For years, we at McGill have tolerated outrages that reflect poorly on our institution — and us — cowering behind our respect for academic freedom and student autonomy. As long as Israel-bashers yell “occupation,” many academics have allowed this legitimate political criticism to mask anti-Semitism. And when certain leaders of the SSMU — the Students’ Society of McGill University — have harassed pro-Israel students, we’ve insisted, “it’s not us, it’s the students.” Meanwhile, every year more students suffer — and our university is besmirched when student leaders in official positions show contempt for anyone who deviates from the politically correct Israel-bashing line.

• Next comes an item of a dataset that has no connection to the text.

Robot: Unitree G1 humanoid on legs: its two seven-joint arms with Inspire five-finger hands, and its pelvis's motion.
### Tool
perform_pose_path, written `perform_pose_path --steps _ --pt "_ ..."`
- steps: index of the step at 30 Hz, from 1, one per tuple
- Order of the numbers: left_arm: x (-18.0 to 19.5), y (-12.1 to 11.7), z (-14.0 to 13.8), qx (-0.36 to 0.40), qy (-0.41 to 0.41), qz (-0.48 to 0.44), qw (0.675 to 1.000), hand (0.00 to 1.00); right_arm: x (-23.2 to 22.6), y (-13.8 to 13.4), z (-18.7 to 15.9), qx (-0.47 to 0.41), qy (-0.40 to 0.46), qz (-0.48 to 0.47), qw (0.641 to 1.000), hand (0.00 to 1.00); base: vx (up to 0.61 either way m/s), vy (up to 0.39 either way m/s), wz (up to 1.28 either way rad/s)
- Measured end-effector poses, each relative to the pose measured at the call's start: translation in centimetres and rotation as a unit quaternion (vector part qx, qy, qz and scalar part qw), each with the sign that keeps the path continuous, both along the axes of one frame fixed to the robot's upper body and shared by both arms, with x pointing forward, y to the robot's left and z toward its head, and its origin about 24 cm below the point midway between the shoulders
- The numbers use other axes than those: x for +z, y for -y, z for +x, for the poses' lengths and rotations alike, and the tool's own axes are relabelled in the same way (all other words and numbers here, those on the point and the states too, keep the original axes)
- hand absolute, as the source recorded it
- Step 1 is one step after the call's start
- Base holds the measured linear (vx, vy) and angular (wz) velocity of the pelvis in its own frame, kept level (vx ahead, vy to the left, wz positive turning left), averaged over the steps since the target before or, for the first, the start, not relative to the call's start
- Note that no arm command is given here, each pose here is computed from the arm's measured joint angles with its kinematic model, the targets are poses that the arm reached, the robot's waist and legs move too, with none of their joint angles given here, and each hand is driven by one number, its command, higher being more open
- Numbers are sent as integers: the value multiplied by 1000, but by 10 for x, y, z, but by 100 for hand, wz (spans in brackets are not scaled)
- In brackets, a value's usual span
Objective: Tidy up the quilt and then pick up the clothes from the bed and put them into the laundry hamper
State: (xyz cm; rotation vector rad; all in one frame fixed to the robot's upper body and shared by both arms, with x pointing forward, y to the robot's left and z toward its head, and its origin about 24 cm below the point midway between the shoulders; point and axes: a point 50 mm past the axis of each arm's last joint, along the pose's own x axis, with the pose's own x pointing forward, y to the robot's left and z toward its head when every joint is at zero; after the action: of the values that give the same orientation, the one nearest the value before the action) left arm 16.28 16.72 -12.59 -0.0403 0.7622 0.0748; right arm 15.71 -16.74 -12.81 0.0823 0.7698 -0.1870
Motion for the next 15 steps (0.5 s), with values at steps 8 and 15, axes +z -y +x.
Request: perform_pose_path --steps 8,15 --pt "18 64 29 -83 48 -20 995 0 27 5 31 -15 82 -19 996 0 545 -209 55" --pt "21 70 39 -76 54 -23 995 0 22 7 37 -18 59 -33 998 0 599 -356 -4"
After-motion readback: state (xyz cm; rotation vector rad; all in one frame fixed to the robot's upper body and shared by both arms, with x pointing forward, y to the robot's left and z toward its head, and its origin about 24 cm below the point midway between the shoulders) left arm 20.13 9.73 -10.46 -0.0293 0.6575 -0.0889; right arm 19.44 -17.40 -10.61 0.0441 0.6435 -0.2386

So when Jordyn Wright, a McGill undergraduate, found herself the latest target of today’s socially acceptable campus witch-hunt — targeting pro-Israel Jews — it seemed as if it would be one more episode in a sad history.
Fortunately, this time, many McGillians said: “Enough.”
Last week, Wright reported that after she enrolled in a free Hillel Montreal Israel trip, Face-to-Face, the SSMU Legislative Council passed a motion claiming this “conflict of interest” required her “resignation” from student government. What “interest” was involved? Certainly nothing connected to the student governance issues that justify the “M” in SSMU, meaning the reason why student tuition dollars fund the organization and SSMU may use McGill’s name.
Beyond the “thinly veiled and blatant anti-Semitism” Wright says she experienced, watch what’s happening to McGill’s brand. “I was warned about getting involved in student leadership at McGill,” she writes. “The toxic environment, countless scandals, prohibitive anti-Israel sentiment, and anti-Semitism have led to a tainted image of an unfriendly campus for Jews.”